Task requirements: Go line by line through the entries and show those that hold the string "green".

[Data provided — start]

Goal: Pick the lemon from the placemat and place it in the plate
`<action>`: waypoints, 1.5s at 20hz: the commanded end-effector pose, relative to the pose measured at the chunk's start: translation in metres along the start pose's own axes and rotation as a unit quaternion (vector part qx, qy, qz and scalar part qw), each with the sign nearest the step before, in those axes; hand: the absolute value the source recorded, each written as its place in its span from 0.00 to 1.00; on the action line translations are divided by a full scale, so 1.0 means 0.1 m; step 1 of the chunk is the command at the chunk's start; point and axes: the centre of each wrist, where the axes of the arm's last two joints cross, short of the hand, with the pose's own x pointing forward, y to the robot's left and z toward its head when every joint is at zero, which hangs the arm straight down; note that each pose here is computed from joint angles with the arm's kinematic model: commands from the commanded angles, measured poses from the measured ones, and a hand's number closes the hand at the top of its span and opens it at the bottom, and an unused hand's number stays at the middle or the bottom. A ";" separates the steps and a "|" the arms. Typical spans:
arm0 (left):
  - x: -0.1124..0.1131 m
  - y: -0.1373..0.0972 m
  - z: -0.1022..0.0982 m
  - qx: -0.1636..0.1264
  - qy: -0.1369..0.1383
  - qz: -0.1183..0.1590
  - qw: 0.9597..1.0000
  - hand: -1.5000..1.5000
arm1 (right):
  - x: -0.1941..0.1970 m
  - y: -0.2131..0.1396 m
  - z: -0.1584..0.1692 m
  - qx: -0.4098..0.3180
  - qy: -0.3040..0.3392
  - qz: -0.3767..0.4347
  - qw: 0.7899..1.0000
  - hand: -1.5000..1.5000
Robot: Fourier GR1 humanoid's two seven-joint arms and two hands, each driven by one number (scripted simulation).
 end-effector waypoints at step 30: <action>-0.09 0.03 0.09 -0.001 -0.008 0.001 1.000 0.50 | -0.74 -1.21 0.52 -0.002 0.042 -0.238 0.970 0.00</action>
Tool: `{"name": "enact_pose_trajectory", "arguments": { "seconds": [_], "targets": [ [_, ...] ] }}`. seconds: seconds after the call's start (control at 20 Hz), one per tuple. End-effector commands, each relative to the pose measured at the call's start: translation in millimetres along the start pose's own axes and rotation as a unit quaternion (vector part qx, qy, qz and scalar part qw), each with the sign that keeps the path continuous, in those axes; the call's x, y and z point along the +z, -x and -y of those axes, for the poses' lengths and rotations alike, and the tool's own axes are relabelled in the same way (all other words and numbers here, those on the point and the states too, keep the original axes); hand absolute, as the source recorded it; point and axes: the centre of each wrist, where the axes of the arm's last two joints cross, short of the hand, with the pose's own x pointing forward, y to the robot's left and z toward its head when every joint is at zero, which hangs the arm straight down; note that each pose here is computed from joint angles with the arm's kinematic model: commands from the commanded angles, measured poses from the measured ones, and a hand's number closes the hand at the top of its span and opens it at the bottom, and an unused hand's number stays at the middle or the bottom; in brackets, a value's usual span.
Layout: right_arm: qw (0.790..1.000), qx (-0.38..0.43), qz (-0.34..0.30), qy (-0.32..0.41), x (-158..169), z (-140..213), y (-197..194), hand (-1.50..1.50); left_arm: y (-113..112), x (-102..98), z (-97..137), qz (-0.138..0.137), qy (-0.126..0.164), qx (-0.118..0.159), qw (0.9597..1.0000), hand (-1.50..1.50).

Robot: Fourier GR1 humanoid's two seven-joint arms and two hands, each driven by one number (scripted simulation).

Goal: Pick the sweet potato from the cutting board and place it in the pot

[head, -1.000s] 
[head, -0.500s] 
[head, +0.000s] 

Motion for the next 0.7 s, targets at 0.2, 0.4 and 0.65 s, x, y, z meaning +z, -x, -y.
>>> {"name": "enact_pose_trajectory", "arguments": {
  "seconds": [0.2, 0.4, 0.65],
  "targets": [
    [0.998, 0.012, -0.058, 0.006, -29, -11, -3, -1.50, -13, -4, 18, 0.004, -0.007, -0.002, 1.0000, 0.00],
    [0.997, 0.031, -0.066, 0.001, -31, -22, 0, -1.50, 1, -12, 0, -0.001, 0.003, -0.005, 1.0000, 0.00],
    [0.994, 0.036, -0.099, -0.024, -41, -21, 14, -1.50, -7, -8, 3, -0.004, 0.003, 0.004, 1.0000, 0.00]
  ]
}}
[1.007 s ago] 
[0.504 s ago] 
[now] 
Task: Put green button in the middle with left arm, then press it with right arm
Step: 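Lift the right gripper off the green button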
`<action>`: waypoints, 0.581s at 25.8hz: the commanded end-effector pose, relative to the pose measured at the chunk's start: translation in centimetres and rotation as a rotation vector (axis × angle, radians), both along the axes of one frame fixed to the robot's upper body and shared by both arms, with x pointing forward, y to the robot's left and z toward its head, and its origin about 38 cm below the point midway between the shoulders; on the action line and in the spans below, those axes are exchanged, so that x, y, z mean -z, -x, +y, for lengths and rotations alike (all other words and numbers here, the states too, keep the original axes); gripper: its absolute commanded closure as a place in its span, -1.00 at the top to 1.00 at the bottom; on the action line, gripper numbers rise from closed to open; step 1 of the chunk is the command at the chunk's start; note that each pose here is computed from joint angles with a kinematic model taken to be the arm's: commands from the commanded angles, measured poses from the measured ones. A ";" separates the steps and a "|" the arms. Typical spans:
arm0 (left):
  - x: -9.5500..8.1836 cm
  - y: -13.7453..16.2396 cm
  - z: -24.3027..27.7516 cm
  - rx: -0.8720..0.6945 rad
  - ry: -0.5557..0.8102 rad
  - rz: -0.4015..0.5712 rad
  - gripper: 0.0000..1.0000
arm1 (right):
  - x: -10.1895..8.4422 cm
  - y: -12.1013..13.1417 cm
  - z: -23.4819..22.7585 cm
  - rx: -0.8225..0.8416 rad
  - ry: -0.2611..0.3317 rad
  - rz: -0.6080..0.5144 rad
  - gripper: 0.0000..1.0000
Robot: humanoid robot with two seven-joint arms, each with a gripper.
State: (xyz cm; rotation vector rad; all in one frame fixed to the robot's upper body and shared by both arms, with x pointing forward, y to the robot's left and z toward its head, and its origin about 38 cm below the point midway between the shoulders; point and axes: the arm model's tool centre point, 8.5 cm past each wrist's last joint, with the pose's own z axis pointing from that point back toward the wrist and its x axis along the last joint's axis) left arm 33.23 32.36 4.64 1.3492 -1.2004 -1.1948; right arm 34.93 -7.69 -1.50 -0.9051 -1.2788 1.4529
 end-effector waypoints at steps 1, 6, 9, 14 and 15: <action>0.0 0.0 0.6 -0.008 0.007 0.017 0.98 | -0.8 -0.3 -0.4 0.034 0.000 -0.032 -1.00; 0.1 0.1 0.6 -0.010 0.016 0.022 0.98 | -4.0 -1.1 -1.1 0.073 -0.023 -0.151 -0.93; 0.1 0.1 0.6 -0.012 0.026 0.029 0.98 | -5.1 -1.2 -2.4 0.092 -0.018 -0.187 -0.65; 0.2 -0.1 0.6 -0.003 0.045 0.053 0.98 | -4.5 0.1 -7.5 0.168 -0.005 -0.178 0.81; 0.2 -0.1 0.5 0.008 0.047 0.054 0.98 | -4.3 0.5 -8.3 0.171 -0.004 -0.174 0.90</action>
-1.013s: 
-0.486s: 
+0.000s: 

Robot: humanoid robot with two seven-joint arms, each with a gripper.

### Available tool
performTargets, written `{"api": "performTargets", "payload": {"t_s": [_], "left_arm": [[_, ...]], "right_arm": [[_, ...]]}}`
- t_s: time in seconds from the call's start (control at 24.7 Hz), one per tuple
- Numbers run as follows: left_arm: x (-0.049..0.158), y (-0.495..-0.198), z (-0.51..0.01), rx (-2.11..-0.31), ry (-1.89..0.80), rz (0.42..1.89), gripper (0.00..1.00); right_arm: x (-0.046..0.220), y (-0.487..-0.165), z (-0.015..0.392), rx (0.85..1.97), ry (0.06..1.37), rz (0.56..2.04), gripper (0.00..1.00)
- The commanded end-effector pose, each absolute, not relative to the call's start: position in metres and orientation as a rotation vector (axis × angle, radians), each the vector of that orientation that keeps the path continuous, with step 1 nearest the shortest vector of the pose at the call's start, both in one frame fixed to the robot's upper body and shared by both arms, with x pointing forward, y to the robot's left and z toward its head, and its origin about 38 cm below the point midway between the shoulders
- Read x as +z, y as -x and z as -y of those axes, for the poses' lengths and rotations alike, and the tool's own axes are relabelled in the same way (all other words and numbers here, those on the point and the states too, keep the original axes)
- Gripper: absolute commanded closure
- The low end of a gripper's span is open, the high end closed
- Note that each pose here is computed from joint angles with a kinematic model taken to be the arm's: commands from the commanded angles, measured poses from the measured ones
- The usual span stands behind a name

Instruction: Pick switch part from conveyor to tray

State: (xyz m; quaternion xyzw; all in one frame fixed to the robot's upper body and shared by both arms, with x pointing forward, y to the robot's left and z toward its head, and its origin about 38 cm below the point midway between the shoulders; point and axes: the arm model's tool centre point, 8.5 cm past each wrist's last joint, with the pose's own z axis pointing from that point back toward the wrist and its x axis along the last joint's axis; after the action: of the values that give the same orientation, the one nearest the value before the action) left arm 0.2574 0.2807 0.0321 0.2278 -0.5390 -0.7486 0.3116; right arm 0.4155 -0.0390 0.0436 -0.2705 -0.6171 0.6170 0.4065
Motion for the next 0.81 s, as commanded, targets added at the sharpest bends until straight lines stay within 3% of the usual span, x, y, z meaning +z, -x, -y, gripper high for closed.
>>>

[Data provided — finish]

Finished exercise:
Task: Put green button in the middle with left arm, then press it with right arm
Step: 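Lift the right gripper off the green button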

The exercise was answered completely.